The escalating volume of construction activities and resultant waste generation underscores the imperative for developing sophisticated segmentation models to facilitate efficient sorting and recycling processes. This study introduces WasteSAM, an enhanced iteration of the segment anything model (SAM), specifically tailored to address the intricate complexities inherent in construction waste imagery. Drawing upon a comprehensive dataset comprising over 15,000 masks representing five distinct categories of construction materials, WasteSAM exhibits notably superior segmentation capabilities. Quantitative analysis demonstrates significant performance improvements, with WasteSAM outperforming the original SAM model by an average of 23.9% in dice similarity coefficient and 30.0% in normalized surface distance metrics. The integration of stereo-image techniques in refining the training dataset has facilitated WasteSAM in more accurately discerning the three-dimensional structure of waste materials, thereby augmenting the precision of waste classification. Noteworthy is the model's adeptness in handling intricate textures and patterns across diverse imaging modalities, including varying lighting conditions and complex object interactions. While showing promising results, this study also highlights the need for high-quality, diverse datasets that reflect real-world construction site complexities, rather than merely larger datasets.

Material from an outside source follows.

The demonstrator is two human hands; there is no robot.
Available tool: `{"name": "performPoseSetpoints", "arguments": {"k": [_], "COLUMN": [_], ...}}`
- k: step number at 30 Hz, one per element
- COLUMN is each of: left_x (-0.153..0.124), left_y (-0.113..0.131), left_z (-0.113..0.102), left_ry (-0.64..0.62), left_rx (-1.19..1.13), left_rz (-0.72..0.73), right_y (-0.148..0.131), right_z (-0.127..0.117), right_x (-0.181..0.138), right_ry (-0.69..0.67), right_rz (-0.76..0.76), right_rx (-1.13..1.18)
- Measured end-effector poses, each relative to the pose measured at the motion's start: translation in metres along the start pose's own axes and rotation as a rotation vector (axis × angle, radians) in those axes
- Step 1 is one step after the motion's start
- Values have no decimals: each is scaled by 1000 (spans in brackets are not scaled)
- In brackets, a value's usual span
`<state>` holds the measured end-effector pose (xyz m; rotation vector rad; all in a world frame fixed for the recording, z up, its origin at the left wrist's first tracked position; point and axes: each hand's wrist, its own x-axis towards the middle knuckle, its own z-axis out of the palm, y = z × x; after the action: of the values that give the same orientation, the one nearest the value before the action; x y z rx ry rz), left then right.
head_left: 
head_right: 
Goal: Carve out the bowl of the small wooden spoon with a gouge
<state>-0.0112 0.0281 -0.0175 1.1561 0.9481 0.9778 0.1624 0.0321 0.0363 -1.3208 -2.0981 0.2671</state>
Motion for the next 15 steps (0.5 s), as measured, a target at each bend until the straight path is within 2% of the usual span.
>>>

建筑活动数量的不断增加以及由此产生的废物生成凸显了开发复杂分割模型以促进高效分类和回收过程的必要性。本研究介绍了WasteSAM,这是分割一切模型(SAM)的增强迭代版本,专门针对建筑垃圾图像中固有的复杂复杂性而设计。基于一个包含超过15000个代表五种不同建筑材料类别的掩码的综合数据集,WasteSAM展现出显著优越的分割能力。定量分析表明其性能有显著提升,在骰子相似系数方面,WasteSAM比原始SAM模型平均高出23.9%,在归一化表面距离指标方面高出30.0%。立体图像技术在优化训练数据集中的整合有助于WasteSAM更准确地识别废料的三维结构,从而提高废物分类的精度。值得注意的是,该模型善于处理各种成像模式下的复杂纹理和图案,包括不同的光照条件和复杂的物体相互作用。虽然显示出了有前景的结果,但本研究也强调需要高质量、多样化的数据集来反映真实世界建筑工地的复杂性,而不仅仅是更大的数据集。